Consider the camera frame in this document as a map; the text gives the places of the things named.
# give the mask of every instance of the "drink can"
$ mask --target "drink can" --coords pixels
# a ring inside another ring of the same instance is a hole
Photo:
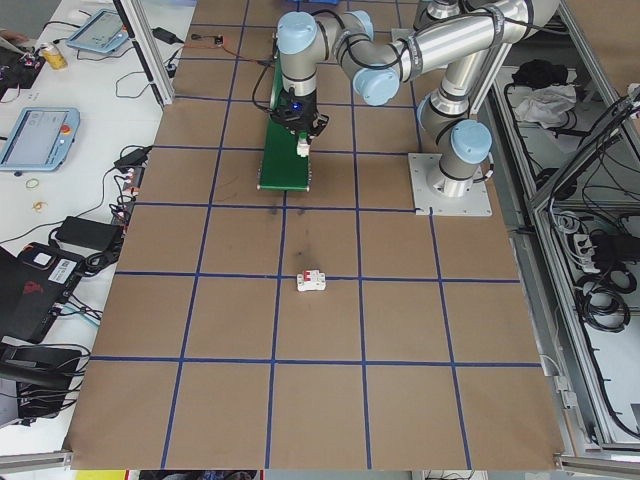
[[[60,53],[60,49],[51,43],[43,43],[40,46],[40,53],[54,70],[67,68],[67,61]]]

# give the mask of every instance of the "screen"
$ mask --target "screen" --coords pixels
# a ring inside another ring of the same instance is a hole
[[[73,41],[96,48],[105,48],[122,30],[122,20],[116,13],[104,12],[73,37]]]
[[[67,118],[64,111],[31,111],[22,120],[4,159],[5,165],[45,165]]]

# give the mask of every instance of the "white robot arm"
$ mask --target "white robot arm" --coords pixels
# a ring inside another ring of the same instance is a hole
[[[322,131],[326,117],[316,106],[316,65],[331,56],[356,93],[374,106],[393,98],[400,83],[448,65],[439,88],[425,97],[418,115],[443,153],[438,178],[433,179],[440,182],[438,191],[461,196],[491,147],[486,127],[464,120],[488,49],[532,35],[531,27],[545,25],[558,4],[559,0],[500,0],[467,11],[464,0],[422,0],[415,33],[387,44],[373,42],[373,25],[363,11],[288,13],[278,22],[283,89],[271,118],[303,141]]]

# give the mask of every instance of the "metal mounting plate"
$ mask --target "metal mounting plate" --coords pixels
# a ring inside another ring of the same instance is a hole
[[[437,165],[440,157],[439,154],[431,153],[409,154],[409,171],[416,215],[429,215],[433,210],[434,215],[445,217],[490,217],[491,204],[484,182],[474,183],[462,198],[447,198],[429,188],[427,172]]]

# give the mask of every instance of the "white cloth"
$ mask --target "white cloth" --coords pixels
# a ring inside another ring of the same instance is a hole
[[[567,122],[565,112],[575,104],[576,89],[573,85],[552,85],[531,92],[514,113],[520,122],[537,122],[543,128],[560,127]]]

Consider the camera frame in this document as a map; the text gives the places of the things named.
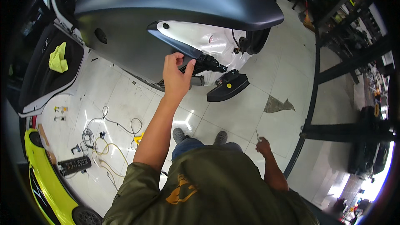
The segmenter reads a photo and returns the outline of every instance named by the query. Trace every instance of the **open car door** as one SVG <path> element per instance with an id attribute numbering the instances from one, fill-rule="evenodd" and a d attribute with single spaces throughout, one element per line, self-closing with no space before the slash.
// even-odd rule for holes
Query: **open car door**
<path id="1" fill-rule="evenodd" d="M 73 94 L 79 68 L 88 57 L 88 48 L 62 27 L 49 2 L 33 3 L 13 44 L 7 98 L 20 117 L 41 114 L 46 103 L 59 93 Z M 59 73 L 48 64 L 50 53 L 63 42 L 66 42 L 64 58 L 68 70 Z"/>

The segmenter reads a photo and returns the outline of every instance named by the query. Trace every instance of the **lime green car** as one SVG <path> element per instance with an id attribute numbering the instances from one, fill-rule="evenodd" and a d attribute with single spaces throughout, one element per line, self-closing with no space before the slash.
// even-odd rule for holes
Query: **lime green car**
<path id="1" fill-rule="evenodd" d="M 98 225 L 102 217 L 82 205 L 63 182 L 43 148 L 39 132 L 25 132 L 25 150 L 29 162 L 29 179 L 33 197 L 49 224 Z"/>

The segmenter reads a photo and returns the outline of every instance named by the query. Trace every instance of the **person's right hand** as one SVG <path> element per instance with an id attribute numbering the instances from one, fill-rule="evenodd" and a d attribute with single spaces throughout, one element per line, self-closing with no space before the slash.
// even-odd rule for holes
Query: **person's right hand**
<path id="1" fill-rule="evenodd" d="M 264 157 L 271 153 L 271 146 L 267 139 L 261 138 L 261 142 L 256 145 L 257 152 L 260 152 Z"/>
<path id="2" fill-rule="evenodd" d="M 163 79 L 165 86 L 164 97 L 168 102 L 179 105 L 190 87 L 190 79 L 194 70 L 195 59 L 186 65 L 185 73 L 179 71 L 178 66 L 183 63 L 183 54 L 175 52 L 165 57 Z"/>

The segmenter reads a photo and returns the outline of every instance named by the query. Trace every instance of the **shoe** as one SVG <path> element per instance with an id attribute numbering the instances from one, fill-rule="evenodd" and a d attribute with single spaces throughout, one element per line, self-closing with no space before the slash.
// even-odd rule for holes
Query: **shoe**
<path id="1" fill-rule="evenodd" d="M 181 128 L 175 128 L 172 136 L 176 144 L 182 142 L 186 137 L 188 137 L 185 136 L 185 133 L 183 133 L 183 130 Z"/>
<path id="2" fill-rule="evenodd" d="M 227 136 L 228 136 L 228 135 L 227 135 L 226 132 L 220 131 L 220 132 L 217 134 L 217 136 L 215 137 L 215 142 L 214 142 L 214 144 L 218 144 L 218 145 L 225 144 L 226 141 L 227 141 Z"/>

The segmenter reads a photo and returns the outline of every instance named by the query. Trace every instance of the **black plastic panel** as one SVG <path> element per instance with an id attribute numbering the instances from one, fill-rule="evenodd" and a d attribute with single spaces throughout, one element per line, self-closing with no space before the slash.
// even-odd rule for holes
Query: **black plastic panel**
<path id="1" fill-rule="evenodd" d="M 164 57 L 178 50 L 147 31 L 152 23 L 171 20 L 256 31 L 284 19 L 274 0 L 77 0 L 75 17 L 87 46 L 155 83 L 162 79 Z M 107 44 L 95 36 L 97 28 Z"/>

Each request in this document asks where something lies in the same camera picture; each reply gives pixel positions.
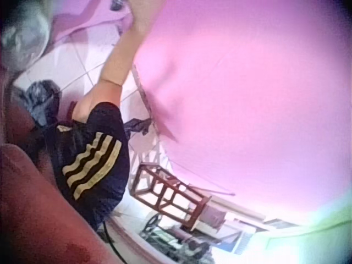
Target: wooden chair
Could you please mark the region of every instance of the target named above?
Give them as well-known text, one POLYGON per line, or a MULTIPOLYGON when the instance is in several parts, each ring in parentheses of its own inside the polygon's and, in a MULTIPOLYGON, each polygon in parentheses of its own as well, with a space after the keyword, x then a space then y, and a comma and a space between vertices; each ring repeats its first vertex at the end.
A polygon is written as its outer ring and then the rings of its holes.
POLYGON ((130 194, 138 201, 149 206, 153 210, 181 223, 188 229, 192 229, 205 205, 211 198, 201 194, 200 192, 194 190, 192 187, 183 183, 157 163, 141 163, 139 165, 136 177, 130 189, 130 194), (142 179, 142 175, 144 176, 145 174, 151 178, 151 181, 146 188, 139 190, 138 185, 142 179), (156 190, 157 185, 162 185, 160 192, 156 190), (168 190, 172 191, 169 199, 165 197, 165 194, 168 190), (147 194, 155 195, 157 197, 156 202, 152 203, 144 199, 143 196, 147 194), (188 205, 192 204, 192 207, 190 208, 187 205, 187 208, 185 208, 180 204, 177 204, 175 197, 178 194, 181 195, 184 199, 187 199, 188 205), (176 216, 170 212, 167 212, 165 209, 169 206, 173 206, 178 210, 184 212, 185 217, 176 216))

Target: white tile floor
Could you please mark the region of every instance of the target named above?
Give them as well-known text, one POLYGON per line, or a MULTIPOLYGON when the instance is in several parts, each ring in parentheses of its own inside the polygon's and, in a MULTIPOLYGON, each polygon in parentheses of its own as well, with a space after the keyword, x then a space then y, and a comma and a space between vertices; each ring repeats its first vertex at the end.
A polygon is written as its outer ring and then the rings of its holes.
MULTIPOLYGON (((118 40, 118 29, 113 24, 77 31, 51 45, 41 59, 21 74, 15 84, 26 90, 34 81, 53 80, 62 91, 58 118, 63 120, 71 101, 82 98, 97 83, 103 63, 118 40)), ((132 118, 144 120, 150 117, 131 72, 123 85, 120 111, 124 122, 132 118)), ((159 163, 172 172, 170 161, 153 125, 145 136, 132 133, 129 148, 130 179, 133 179, 142 161, 159 163)), ((136 232, 143 228, 146 219, 155 214, 149 207, 132 198, 128 189, 115 213, 122 213, 120 220, 136 232)))

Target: person
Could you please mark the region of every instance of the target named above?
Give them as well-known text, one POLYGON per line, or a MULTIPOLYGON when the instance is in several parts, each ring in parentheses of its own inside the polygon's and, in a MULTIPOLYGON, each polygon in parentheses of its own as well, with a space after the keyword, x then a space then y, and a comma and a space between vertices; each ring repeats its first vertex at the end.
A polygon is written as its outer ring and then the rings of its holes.
POLYGON ((127 185, 122 84, 164 0, 129 4, 134 22, 105 62, 98 83, 76 104, 72 122, 38 132, 20 105, 6 105, 1 239, 2 248, 18 263, 120 263, 94 231, 121 201, 127 185), (33 137, 45 146, 36 161, 18 147, 33 137))

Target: skin
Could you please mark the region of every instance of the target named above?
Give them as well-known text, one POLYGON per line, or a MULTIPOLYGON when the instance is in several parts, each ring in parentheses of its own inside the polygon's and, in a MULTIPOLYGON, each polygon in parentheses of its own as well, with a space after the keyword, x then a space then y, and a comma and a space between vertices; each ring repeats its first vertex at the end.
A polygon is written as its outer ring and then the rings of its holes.
MULTIPOLYGON (((119 106, 122 84, 135 53, 164 0, 129 2, 134 24, 107 59, 98 83, 76 105, 75 120, 85 122, 100 102, 119 106)), ((48 153, 39 154, 36 167, 16 146, 34 127, 29 114, 17 104, 10 104, 2 114, 4 120, 0 149, 1 234, 16 257, 15 263, 121 263, 57 190, 48 153)))

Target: shorts
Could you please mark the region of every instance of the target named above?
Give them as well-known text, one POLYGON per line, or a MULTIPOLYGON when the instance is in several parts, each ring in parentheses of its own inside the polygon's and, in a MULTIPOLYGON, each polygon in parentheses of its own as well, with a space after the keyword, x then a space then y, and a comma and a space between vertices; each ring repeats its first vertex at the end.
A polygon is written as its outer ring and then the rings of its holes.
POLYGON ((86 124, 59 122, 44 138, 59 190, 97 230, 128 183, 128 141, 119 108, 99 103, 86 124))

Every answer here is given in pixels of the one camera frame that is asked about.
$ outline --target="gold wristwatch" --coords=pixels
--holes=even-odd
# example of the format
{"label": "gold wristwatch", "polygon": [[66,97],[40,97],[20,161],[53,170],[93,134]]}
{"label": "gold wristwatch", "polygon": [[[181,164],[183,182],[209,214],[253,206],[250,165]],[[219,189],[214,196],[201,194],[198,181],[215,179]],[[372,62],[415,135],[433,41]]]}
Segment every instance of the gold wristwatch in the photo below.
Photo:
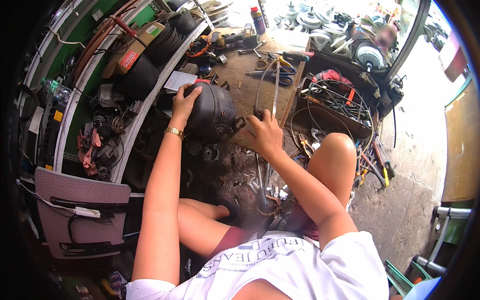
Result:
{"label": "gold wristwatch", "polygon": [[174,128],[174,127],[167,127],[167,129],[165,129],[163,134],[165,134],[166,132],[171,132],[173,134],[178,135],[178,137],[183,141],[183,131],[180,131],[177,128]]}

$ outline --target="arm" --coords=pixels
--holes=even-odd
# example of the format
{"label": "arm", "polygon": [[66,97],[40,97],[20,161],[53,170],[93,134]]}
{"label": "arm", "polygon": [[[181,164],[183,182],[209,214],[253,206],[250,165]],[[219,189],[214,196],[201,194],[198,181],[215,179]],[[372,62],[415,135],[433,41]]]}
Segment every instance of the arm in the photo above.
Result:
{"label": "arm", "polygon": [[313,175],[294,162],[282,149],[283,131],[270,111],[264,110],[263,121],[249,116],[255,129],[250,137],[256,151],[278,172],[288,188],[294,193],[307,215],[318,226],[320,249],[331,240],[357,228],[335,195]]}
{"label": "arm", "polygon": [[[173,99],[169,127],[183,131],[201,87],[186,98],[180,87]],[[142,227],[138,237],[132,280],[158,279],[179,284],[180,249],[178,202],[180,193],[181,139],[165,133],[145,190]]]}

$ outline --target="lubricant spray can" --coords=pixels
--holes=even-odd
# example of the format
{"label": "lubricant spray can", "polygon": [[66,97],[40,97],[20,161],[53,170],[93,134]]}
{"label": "lubricant spray can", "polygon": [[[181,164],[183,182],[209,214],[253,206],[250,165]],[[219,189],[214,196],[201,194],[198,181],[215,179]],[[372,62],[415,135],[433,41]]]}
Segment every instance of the lubricant spray can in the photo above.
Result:
{"label": "lubricant spray can", "polygon": [[262,13],[258,10],[258,7],[250,7],[250,14],[252,15],[253,25],[258,35],[265,33],[265,23],[262,17]]}

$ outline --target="white t-shirt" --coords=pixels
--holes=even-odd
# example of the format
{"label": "white t-shirt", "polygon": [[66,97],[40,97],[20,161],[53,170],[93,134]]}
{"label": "white t-shirt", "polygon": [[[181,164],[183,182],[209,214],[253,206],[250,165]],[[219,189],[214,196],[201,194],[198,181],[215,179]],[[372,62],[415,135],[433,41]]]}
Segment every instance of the white t-shirt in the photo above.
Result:
{"label": "white t-shirt", "polygon": [[320,251],[318,242],[268,231],[220,252],[179,286],[156,279],[127,284],[127,300],[230,300],[247,283],[265,279],[296,299],[388,299],[384,266],[369,232],[350,232]]}

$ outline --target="woman's left hand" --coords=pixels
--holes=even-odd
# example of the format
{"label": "woman's left hand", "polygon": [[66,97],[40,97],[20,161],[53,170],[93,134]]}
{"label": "woman's left hand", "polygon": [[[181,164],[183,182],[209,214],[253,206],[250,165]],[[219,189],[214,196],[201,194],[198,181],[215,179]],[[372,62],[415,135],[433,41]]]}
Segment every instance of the woman's left hand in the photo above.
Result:
{"label": "woman's left hand", "polygon": [[172,107],[172,119],[170,121],[170,127],[175,127],[178,130],[183,131],[187,125],[187,120],[190,114],[192,113],[193,104],[195,99],[202,92],[202,87],[198,86],[190,93],[190,95],[183,97],[185,89],[192,84],[182,85],[175,97],[173,97],[173,107]]}

§ **ASSIGNED TASK**:
Using the entries above, repeat only the lines from the one containing "Segment every instance of the lubricant" through the one containing "Segment every instance of the woman's", end lines included.

§ **PROBLEM SOLUTION**:
Segment every instance of the lubricant spray can in the photo above.
Result:
{"label": "lubricant spray can", "polygon": [[262,13],[258,10],[258,7],[250,7],[250,14],[252,15],[253,25],[258,35],[265,33],[265,23],[262,17]]}

$ outline --target="white t-shirt" --coords=pixels
--holes=even-odd
# example of the format
{"label": "white t-shirt", "polygon": [[66,97],[40,97],[20,161],[53,170],[93,134]]}
{"label": "white t-shirt", "polygon": [[[181,164],[183,182],[209,214],[253,206],[250,165]],[[219,189],[214,196],[201,194],[198,181],[215,179]],[[372,62],[415,135],[433,41]]]}
Segment every instance of the white t-shirt in the photo above.
Result:
{"label": "white t-shirt", "polygon": [[320,251],[318,242],[268,231],[220,252],[179,286],[156,279],[127,284],[127,300],[230,300],[247,283],[265,279],[296,299],[388,299],[384,266],[369,232],[350,232]]}

$ outline --target="woman's left hand" --coords=pixels
--holes=even-odd
# example of the format
{"label": "woman's left hand", "polygon": [[66,97],[40,97],[20,161],[53,170],[93,134]]}
{"label": "woman's left hand", "polygon": [[[181,164],[183,182],[209,214],[253,206],[250,165]],[[219,189],[214,196],[201,194],[198,181],[215,179]],[[372,62],[415,135],[433,41]]]}
Segment every instance of the woman's left hand in the photo above.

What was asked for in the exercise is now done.